● **Work to be completed**: Each line of the records needs to come back exactly as written.

───── Study material

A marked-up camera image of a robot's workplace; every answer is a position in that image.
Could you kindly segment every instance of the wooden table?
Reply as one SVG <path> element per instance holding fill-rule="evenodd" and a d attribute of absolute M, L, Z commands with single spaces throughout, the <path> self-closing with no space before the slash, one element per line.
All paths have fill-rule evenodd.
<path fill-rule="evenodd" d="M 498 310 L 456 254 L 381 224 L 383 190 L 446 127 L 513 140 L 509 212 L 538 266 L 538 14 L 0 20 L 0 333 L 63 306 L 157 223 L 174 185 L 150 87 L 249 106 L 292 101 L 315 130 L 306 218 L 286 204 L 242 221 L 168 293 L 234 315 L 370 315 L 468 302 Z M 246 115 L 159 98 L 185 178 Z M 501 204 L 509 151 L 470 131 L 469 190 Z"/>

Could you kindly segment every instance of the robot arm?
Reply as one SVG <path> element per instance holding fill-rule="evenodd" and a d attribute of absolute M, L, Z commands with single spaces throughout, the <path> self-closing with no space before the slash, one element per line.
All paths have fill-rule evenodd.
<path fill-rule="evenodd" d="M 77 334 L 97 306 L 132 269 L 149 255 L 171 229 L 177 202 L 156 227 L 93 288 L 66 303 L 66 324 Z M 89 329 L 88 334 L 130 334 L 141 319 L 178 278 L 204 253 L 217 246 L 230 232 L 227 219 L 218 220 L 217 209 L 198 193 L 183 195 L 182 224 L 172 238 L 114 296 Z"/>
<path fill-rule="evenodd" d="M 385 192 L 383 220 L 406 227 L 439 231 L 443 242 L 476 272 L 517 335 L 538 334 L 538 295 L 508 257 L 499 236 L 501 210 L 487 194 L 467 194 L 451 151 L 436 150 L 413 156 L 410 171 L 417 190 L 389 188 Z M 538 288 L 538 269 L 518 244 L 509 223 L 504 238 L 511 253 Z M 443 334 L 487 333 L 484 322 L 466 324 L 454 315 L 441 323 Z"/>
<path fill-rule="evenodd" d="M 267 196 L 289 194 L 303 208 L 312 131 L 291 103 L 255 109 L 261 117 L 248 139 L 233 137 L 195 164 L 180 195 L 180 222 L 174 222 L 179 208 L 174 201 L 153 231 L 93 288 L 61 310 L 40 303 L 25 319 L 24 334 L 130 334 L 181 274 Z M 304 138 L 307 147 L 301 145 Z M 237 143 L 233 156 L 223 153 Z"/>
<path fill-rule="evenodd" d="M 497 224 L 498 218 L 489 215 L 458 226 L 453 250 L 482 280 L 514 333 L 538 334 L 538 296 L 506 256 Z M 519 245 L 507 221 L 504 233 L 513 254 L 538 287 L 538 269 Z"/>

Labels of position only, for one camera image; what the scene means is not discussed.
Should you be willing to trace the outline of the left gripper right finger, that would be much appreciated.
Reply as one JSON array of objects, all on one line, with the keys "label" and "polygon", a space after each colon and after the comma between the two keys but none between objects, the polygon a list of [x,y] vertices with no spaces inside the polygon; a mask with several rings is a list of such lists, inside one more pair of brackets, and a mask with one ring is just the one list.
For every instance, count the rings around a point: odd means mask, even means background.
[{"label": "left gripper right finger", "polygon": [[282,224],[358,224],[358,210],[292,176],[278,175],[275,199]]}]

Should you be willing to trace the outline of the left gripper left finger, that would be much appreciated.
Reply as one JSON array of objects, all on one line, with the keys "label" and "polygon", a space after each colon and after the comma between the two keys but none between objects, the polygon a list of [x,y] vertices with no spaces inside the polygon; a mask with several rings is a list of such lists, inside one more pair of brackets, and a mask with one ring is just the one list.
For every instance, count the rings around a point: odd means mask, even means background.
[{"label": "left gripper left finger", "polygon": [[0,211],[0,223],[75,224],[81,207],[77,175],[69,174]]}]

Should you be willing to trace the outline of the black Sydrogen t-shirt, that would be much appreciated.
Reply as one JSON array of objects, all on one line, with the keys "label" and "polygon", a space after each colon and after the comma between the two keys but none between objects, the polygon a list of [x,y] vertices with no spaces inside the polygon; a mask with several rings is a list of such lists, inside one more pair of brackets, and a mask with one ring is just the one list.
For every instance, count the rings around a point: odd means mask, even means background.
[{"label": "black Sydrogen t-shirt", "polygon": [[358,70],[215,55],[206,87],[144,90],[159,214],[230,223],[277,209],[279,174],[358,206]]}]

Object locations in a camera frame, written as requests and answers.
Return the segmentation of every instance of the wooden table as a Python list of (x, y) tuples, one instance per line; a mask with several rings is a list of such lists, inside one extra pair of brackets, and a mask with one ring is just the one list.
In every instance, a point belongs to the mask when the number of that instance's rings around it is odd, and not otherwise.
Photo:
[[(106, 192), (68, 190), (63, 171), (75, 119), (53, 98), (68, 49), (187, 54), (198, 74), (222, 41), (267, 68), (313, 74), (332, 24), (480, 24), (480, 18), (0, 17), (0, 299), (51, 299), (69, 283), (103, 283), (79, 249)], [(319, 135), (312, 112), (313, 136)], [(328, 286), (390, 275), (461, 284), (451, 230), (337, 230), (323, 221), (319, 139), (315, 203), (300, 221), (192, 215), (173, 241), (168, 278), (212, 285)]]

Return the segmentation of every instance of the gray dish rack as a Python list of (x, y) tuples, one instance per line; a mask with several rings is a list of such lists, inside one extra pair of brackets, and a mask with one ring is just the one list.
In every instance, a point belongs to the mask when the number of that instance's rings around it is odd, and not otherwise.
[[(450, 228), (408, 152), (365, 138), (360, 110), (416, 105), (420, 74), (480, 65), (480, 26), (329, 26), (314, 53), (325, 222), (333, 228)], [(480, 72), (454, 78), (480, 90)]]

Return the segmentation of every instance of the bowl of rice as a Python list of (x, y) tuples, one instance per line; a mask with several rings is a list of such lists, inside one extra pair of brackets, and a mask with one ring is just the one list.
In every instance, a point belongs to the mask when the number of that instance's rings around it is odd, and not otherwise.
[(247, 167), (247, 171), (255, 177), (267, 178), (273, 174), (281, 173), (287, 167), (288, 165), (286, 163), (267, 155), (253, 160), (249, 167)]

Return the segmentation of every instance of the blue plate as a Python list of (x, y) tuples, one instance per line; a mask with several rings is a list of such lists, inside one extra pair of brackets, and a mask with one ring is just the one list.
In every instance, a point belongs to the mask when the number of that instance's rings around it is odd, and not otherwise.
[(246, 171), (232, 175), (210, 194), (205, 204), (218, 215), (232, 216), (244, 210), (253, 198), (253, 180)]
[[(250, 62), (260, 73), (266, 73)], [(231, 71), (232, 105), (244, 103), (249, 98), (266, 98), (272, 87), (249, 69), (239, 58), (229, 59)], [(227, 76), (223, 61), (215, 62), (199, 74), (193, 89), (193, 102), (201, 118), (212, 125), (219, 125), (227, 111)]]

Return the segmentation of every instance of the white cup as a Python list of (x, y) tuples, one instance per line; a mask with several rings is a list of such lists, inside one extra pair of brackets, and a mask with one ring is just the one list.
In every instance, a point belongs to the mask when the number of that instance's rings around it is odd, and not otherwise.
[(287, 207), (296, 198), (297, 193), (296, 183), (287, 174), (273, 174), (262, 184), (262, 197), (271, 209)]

──────────

● **Output of the task**:
A marked-up camera image of a robot's workplace; every answer is a position in that image.
Could you kindly segment every instance of the wooden table?
Reply as one SVG <path> element per instance holding fill-rule="evenodd" and a d attribute of absolute M, L, Z commands with single spaces throughout, the <path> self-closing with no space before the slash, one element per line.
All paths have fill-rule evenodd.
<path fill-rule="evenodd" d="M 498 310 L 456 254 L 381 224 L 383 190 L 446 127 L 513 140 L 509 212 L 538 266 L 538 14 L 0 20 L 0 333 L 63 306 L 157 223 L 174 185 L 150 87 L 249 106 L 292 101 L 315 130 L 306 218 L 286 204 L 242 221 L 168 293 L 234 315 L 370 315 L 468 302 Z M 246 115 L 159 98 L 185 178 Z M 501 204 L 509 151 L 470 131 L 469 190 Z"/>

Could you kindly segment every instance of the robot arm?
Reply as one SVG <path> element per instance holding fill-rule="evenodd" and a d attribute of absolute M, L, Z commands with single spaces throughout, the <path> self-closing with no space before the slash, one element per line.
All paths have fill-rule evenodd.
<path fill-rule="evenodd" d="M 77 334 L 97 306 L 132 269 L 149 255 L 171 229 L 177 202 L 156 227 L 93 288 L 66 303 L 66 324 Z M 89 329 L 88 334 L 130 334 L 141 319 L 178 278 L 204 253 L 217 246 L 230 232 L 227 219 L 218 220 L 217 209 L 198 193 L 183 195 L 182 224 L 172 238 L 114 296 Z"/>
<path fill-rule="evenodd" d="M 385 192 L 383 220 L 406 227 L 439 231 L 443 242 L 476 272 L 517 335 L 538 334 L 538 295 L 508 257 L 499 236 L 501 210 L 487 194 L 467 194 L 451 151 L 436 150 L 413 156 L 410 171 L 417 190 L 389 188 Z M 538 288 L 538 269 L 518 244 L 509 223 L 504 238 L 511 253 Z M 443 334 L 487 333 L 484 322 L 466 324 L 454 315 L 441 323 Z"/>
<path fill-rule="evenodd" d="M 267 196 L 289 194 L 303 208 L 312 131 L 291 103 L 255 109 L 261 117 L 248 139 L 233 137 L 195 164 L 180 195 L 180 222 L 174 222 L 179 208 L 174 201 L 153 231 L 93 288 L 61 310 L 40 303 L 25 319 L 24 334 L 130 334 L 181 274 Z M 304 138 L 307 147 L 301 145 Z M 237 143 L 233 156 L 223 153 Z"/>
<path fill-rule="evenodd" d="M 497 224 L 498 218 L 489 215 L 458 226 L 453 250 L 482 280 L 514 333 L 538 334 L 538 296 L 506 256 Z M 519 245 L 507 221 L 504 233 L 513 254 L 538 287 L 538 269 Z"/>

Labels of position only, for one camera image; what the scene means is not discussed.
Should you be willing to trace the outline of the left gripper right finger, that would be much appreciated.
Reply as one JSON array of objects, all on one line, with the keys "label" and "polygon", a space after each colon and after the comma between the two keys but none between objects, the polygon a list of [x,y] vertices with no spaces inside the polygon; a mask with several rings is a list of such lists, inside one more pair of brackets, and a mask with one ring is just the one list.
For every instance, count the rings around a point: odd means mask, even means background.
[{"label": "left gripper right finger", "polygon": [[282,224],[358,224],[358,210],[292,176],[278,175],[275,199]]}]

Should you be willing to trace the outline of the left gripper left finger, that would be much appreciated.
Reply as one JSON array of objects, all on one line, with the keys "label" and "polygon", a space after each colon and after the comma between the two keys but none between objects, the polygon a list of [x,y] vertices with no spaces inside the polygon; a mask with several rings is a list of such lists, inside one more pair of brackets, and a mask with one ring is just the one list.
For every instance, count the rings around a point: odd means mask, even means background.
[{"label": "left gripper left finger", "polygon": [[0,211],[0,223],[75,224],[81,207],[77,175],[69,174]]}]

Should you be willing to trace the outline of the black Sydrogen t-shirt, that would be much appreciated.
Reply as one JSON array of objects, all on one line, with the keys "label" and "polygon", a space after each colon and after the comma between the two keys but none between objects, the polygon a list of [x,y] vertices with no spaces inside the polygon; a mask with several rings is a list of such lists, inside one more pair of brackets, and a mask with one ring is just the one list.
For every instance, count the rings around a point: odd means mask, even means background.
[{"label": "black Sydrogen t-shirt", "polygon": [[358,70],[215,55],[206,87],[144,90],[159,214],[230,223],[277,209],[279,174],[358,206]]}]

Object locations in a camera frame, written as requests and answers.
Return the segmentation of every instance of the wooden table as a Python list of (x, y) tuples, one instance per line; a mask with several rings is a list of such lists, inside one extra pair of brackets, and a mask with one ring is just the one list.
In every instance, a point belongs to the mask when the number of that instance's rings around it is odd, and not otherwise.
Photo:
[[(106, 192), (68, 190), (63, 171), (75, 119), (53, 98), (68, 49), (187, 54), (198, 74), (222, 41), (267, 68), (313, 74), (332, 24), (480, 24), (480, 18), (0, 17), (0, 299), (51, 299), (69, 283), (103, 283), (79, 249)], [(319, 135), (312, 112), (313, 136)], [(328, 286), (390, 275), (461, 284), (451, 230), (337, 230), (323, 221), (319, 139), (315, 203), (300, 221), (192, 215), (173, 241), (168, 278), (212, 285)]]

Return the segmentation of every instance of the gray dish rack as a Python list of (x, y) tuples, one instance per line; a mask with several rings is a list of such lists, inside one extra pair of brackets, and a mask with one ring is just the one list.
In every instance, a point belongs to the mask when the number of that instance's rings around it is odd, and not otherwise.
[[(450, 228), (408, 152), (365, 138), (360, 110), (416, 105), (420, 74), (480, 65), (480, 26), (329, 26), (314, 53), (325, 222), (333, 228)], [(480, 72), (454, 78), (480, 90)]]

Return the segmentation of every instance of the bowl of rice as a Python list of (x, y) tuples, one instance per line; a mask with several rings is a list of such lists, inside one extra pair of brackets, and a mask with one ring is just the one list.
In every instance, a point belongs to the mask when the number of that instance's rings around it is odd, and not otherwise.
[(247, 167), (247, 171), (255, 177), (267, 178), (273, 174), (281, 173), (287, 167), (288, 165), (286, 163), (267, 155), (253, 160), (249, 167)]

Return the segmentation of every instance of the blue plate as a Python list of (x, y) tuples, one instance per line; a mask with several rings is a list of such lists, inside one extra pair of brackets, and a mask with one ring is just the one list.
In every instance, a point belongs to the mask when the number of that instance's rings around it is odd, and not otherwise.
[(246, 171), (232, 175), (210, 194), (205, 204), (218, 215), (232, 216), (244, 210), (253, 198), (253, 180)]
[[(250, 62), (260, 73), (266, 73)], [(231, 71), (232, 105), (244, 103), (249, 98), (266, 98), (272, 87), (249, 69), (239, 58), (229, 59)], [(227, 76), (223, 61), (215, 62), (199, 74), (193, 89), (193, 102), (201, 118), (212, 125), (219, 125), (227, 111)]]

Return the segmentation of every instance of the white cup as a Python list of (x, y) tuples, one instance per line; a mask with several rings is a list of such lists, inside one extra pair of brackets, and a mask with one ring is just the one list.
In every instance, a point belongs to the mask when the number of that instance's rings around it is odd, and not otherwise.
[(287, 207), (296, 198), (297, 193), (296, 183), (287, 174), (273, 174), (262, 184), (262, 197), (271, 209)]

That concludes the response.